ASSIGNMENT – Search the entries for the word "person" and pull out each line that has it.

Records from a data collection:
################
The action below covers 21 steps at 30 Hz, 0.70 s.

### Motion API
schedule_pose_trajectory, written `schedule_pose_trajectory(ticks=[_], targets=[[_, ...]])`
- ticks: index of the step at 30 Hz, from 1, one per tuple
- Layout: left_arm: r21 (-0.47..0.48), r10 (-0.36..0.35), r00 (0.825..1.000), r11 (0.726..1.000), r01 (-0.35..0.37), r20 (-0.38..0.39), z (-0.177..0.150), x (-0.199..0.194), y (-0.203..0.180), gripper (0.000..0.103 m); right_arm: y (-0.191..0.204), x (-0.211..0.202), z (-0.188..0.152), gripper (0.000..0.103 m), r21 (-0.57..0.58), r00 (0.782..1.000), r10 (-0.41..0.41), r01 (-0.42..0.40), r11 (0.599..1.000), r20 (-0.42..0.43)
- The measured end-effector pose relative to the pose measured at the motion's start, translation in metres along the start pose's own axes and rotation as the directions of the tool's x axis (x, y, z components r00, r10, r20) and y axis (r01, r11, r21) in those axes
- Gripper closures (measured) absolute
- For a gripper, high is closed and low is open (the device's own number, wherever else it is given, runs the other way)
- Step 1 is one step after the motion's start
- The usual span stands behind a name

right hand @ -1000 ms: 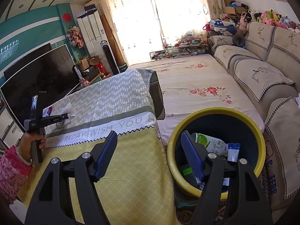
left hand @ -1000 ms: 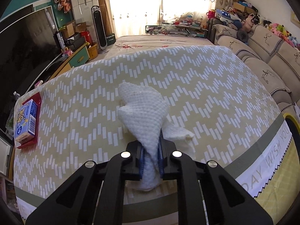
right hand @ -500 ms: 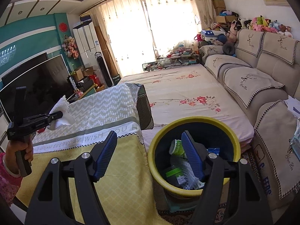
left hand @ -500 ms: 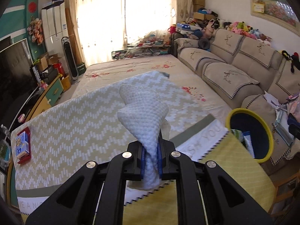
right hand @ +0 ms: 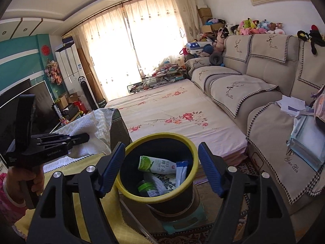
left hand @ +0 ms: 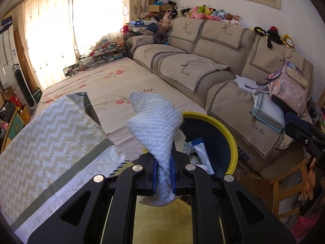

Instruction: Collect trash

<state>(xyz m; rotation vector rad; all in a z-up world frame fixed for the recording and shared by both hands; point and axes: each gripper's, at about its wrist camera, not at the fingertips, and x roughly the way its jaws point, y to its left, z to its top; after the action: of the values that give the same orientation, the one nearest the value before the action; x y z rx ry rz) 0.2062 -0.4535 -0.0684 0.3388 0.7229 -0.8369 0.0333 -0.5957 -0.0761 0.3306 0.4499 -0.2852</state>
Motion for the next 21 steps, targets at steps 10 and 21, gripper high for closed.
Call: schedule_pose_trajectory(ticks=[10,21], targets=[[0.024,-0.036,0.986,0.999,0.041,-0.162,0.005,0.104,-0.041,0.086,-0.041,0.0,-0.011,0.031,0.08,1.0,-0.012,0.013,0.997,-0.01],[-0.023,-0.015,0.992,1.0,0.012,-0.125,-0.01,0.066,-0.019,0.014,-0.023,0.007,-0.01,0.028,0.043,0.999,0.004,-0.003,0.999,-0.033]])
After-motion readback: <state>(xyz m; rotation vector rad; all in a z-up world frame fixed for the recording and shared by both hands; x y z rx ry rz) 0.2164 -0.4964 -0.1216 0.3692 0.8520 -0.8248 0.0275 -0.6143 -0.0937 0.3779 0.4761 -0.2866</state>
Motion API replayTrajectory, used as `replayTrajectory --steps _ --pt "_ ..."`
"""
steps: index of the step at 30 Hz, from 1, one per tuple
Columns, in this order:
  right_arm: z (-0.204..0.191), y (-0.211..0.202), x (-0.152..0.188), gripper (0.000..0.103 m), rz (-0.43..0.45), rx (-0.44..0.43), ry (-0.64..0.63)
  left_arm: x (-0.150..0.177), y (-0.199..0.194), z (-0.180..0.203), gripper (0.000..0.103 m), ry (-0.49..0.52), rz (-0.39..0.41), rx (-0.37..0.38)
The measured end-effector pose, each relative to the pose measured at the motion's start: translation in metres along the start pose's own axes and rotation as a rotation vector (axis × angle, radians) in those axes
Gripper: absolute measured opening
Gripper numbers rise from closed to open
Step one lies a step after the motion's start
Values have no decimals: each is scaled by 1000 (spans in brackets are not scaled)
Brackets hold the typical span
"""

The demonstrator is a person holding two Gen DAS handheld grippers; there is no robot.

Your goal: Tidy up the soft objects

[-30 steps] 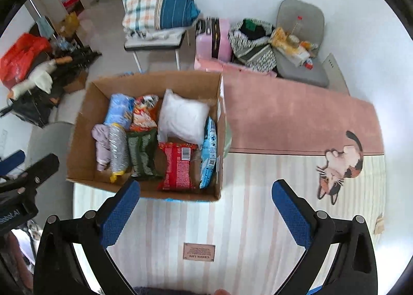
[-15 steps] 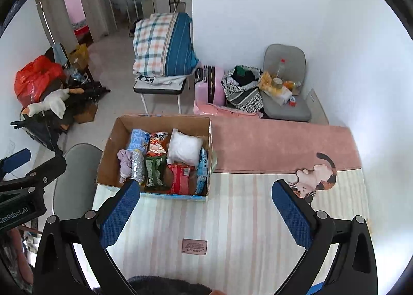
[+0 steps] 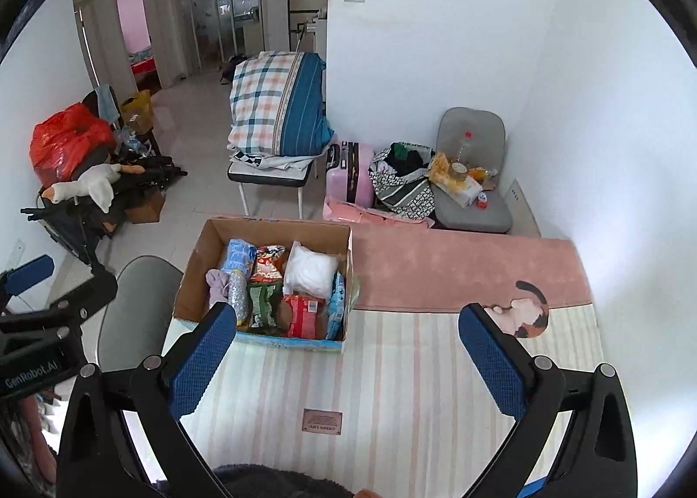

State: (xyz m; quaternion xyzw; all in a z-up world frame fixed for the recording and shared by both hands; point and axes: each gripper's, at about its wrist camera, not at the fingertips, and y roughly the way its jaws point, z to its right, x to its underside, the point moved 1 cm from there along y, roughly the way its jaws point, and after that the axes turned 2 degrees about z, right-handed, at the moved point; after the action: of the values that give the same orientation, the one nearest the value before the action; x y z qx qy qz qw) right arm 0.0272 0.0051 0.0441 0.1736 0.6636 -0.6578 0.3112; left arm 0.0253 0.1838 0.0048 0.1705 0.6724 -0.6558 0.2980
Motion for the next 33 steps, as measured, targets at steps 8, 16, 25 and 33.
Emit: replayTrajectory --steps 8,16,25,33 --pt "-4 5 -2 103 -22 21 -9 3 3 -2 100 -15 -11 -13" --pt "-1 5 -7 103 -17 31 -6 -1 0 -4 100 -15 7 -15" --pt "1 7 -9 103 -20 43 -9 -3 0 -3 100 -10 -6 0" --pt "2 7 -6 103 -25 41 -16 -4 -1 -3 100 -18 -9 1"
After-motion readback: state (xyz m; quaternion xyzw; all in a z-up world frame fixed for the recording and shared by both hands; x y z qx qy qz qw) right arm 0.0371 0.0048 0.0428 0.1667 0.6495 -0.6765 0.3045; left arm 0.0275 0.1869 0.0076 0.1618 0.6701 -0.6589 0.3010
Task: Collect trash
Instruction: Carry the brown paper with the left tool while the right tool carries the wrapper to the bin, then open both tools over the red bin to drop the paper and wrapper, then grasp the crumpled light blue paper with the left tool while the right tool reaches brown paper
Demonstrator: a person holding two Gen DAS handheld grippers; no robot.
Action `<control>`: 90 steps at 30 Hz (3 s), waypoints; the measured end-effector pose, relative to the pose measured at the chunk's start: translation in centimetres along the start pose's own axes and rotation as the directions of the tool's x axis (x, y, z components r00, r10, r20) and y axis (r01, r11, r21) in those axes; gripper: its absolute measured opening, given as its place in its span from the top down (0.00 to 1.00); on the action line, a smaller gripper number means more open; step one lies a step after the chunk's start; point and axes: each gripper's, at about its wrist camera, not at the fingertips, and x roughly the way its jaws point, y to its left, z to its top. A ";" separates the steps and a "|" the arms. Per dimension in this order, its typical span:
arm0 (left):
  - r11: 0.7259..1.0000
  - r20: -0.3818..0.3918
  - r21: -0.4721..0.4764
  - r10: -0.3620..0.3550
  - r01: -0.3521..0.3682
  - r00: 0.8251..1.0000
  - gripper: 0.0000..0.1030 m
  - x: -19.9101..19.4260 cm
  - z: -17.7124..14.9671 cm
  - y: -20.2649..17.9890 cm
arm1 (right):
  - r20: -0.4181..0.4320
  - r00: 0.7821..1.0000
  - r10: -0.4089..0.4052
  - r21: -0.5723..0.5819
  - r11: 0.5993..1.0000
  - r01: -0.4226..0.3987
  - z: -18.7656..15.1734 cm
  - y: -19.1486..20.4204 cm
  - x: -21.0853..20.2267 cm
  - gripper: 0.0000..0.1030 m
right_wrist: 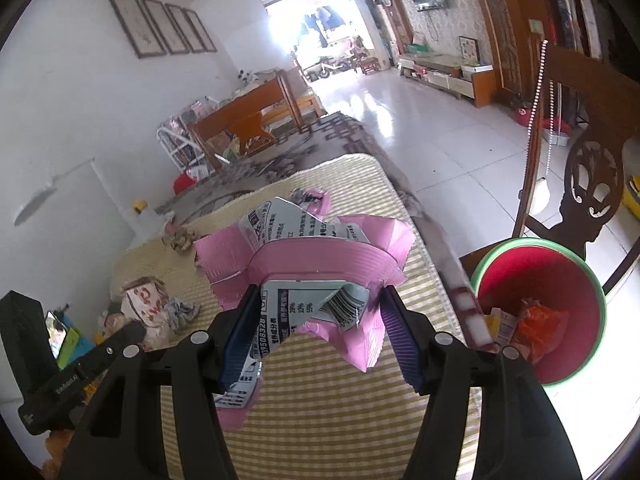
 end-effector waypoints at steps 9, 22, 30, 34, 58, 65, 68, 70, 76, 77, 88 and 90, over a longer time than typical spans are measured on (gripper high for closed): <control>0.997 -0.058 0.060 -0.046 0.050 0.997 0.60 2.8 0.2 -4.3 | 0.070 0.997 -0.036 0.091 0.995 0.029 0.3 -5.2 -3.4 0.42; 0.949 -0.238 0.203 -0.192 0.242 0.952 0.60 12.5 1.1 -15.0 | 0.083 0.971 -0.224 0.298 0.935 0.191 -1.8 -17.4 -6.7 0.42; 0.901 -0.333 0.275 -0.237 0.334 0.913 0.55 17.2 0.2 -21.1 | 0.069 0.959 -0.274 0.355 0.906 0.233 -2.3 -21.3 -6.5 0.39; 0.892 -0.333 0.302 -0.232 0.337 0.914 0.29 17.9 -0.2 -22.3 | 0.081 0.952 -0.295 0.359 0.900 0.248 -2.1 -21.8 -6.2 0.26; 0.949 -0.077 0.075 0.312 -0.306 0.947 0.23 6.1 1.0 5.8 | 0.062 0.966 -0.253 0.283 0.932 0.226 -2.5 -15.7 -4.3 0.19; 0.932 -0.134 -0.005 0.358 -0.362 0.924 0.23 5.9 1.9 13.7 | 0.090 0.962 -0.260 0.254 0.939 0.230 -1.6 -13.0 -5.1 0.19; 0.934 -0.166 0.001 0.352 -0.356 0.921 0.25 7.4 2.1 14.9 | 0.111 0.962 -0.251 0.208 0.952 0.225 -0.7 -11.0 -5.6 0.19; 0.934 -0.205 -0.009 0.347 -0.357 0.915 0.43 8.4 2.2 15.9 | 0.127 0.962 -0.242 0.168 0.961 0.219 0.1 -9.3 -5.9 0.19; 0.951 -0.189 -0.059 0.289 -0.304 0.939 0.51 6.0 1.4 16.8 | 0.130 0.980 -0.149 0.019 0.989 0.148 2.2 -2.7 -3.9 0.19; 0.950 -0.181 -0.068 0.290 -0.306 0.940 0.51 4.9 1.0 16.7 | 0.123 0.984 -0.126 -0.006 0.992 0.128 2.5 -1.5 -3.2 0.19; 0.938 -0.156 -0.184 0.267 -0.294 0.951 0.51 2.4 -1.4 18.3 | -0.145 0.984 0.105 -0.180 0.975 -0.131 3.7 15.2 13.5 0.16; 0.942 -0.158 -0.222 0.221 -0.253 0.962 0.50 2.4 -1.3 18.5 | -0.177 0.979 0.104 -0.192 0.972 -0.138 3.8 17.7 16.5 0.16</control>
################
SOLUTION BELOW –
The demonstrator is a person holding two Gen DAS handheld grippers; there is no robot.
Demonstrator: a person holding two Gen DAS handheld grippers; no robot.

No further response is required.